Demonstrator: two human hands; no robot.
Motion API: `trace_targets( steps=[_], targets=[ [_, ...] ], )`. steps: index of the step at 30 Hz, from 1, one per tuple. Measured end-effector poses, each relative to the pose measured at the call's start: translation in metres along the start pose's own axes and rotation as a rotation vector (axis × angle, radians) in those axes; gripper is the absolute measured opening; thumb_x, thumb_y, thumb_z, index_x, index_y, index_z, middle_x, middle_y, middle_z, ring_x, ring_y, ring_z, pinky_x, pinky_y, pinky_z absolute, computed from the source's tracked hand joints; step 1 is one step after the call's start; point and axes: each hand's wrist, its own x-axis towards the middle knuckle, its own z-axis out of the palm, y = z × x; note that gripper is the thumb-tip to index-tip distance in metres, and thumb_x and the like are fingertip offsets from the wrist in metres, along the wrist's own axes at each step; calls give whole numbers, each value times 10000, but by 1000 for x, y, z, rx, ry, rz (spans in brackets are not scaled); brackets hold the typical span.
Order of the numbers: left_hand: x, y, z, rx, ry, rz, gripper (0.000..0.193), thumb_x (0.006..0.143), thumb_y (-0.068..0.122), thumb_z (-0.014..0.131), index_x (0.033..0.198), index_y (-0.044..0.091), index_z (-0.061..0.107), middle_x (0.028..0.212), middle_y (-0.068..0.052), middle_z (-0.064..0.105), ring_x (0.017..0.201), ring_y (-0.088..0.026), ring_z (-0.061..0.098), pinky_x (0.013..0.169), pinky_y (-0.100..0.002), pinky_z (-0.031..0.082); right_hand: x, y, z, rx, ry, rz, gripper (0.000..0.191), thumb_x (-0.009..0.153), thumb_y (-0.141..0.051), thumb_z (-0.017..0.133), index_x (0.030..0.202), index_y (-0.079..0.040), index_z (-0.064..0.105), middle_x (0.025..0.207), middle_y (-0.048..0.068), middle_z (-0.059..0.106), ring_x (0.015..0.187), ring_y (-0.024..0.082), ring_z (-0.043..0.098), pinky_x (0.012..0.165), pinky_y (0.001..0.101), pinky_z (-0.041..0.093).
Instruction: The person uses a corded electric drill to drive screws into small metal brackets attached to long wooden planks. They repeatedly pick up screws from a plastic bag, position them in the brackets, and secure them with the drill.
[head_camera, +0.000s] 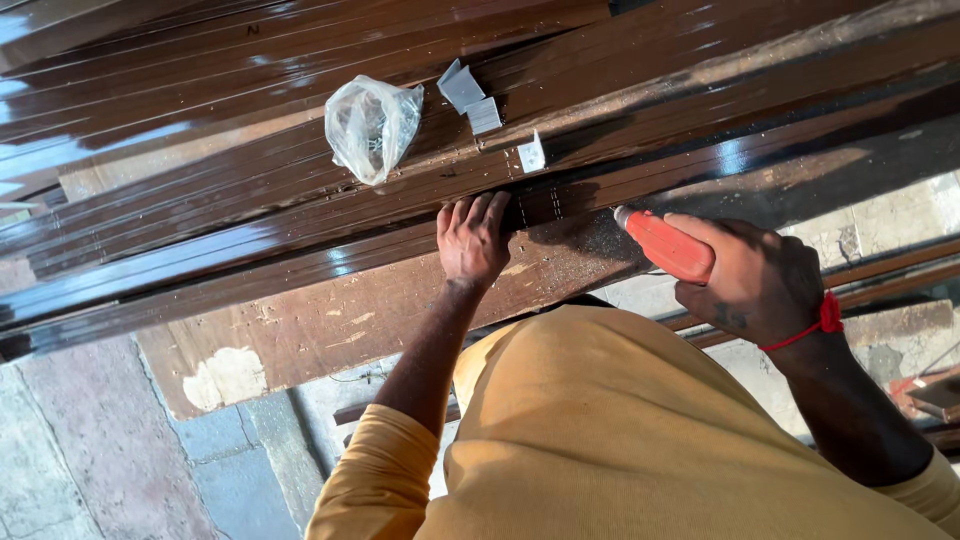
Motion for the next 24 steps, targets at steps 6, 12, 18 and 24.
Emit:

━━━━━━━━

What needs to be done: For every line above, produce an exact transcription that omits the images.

Task solution:
Demonstrator: two human hands; no robot.
Motion API: `trace_targets( steps=[_], targets=[ [_, ...] ], )`. steps: index of the step at 30 Hz, from 1, one per tuple. Measured end-effector poses, each relative to the pose measured at the call's start: translation in metres along the start pose's own axes and rotation as a rotation vector (axis × angle, radians) in those axes; gripper is the absolute measured opening; thumb_x, thumb_y, thumb_z, index_x, index_y, index_z, middle_x, middle_y, middle_z, ring_x, ring_y, ring_z, pinky_x, pinky_y, pinky_z absolute, computed from the source's tracked hand joints; step 1 is one step after the call's start; point and axes: each hand's wrist, its own x-axis towards the middle knuckle, its own z-axis out of the palm, y = z × x; note that gripper is the thumb-tip to index-tip distance in metres, and thumb_x and the like are fingertip offsets from the wrist in metres, along the wrist's own axes at each step; calls give whole numbers, each value times 10000, but by 1000 for x, y, z, rx, ry, rz (spans in brackets are not scaled); brackets hold the typical span.
Order of the numbers: left_hand: x, y, z, rx, ry, rz, gripper (0.000..0.193), thumb_x (0.006..0.143), thumb_y (-0.068..0.122), thumb_z (-0.014..0.131), index_x (0.033..0.198), index_y (-0.044..0.091), index_z (-0.061..0.107), middle_x (0.028..0.212), middle_y (-0.068..0.052), middle_z (-0.064..0.105), ring_x (0.017..0.201), ring_y (-0.088..0.026), ring_z (-0.061..0.098), pinky_x (0.013..0.169), pinky_y (-0.100..0.002), pinky_z (-0.031..0.082); right_hand: x, y, z, rx, ry, rz, gripper (0.000..0.191), thumb_x (-0.009..0.153), thumb_y (-0.141..0.051), thumb_z (-0.017..0.133), index_x (0.030..0.202), index_y (-0.079..0.040), index_z (-0.064..0.105), middle_x (0.025..0.207), middle_y (-0.048..0.068), middle_z (-0.059..0.106), ring_x (0.015..0.187), ring_y (-0.024..0.082), ring_z (-0.043..0.098), pinky_x (0.012..0.165), pinky_y (0.001..0.101), pinky_z (-0.041..0.093).
Instruction: The person uses a corded electric drill to drive screws into small metal brackets attached to long wooden planks. They repeatedly pick up screws from a plastic bag, position them in the brackets, and secure them with the drill.
[head_camera, +0.000s] 
Motion for the next 24 steps, targets at steps 6, 12, 18 and 24.
Emit:

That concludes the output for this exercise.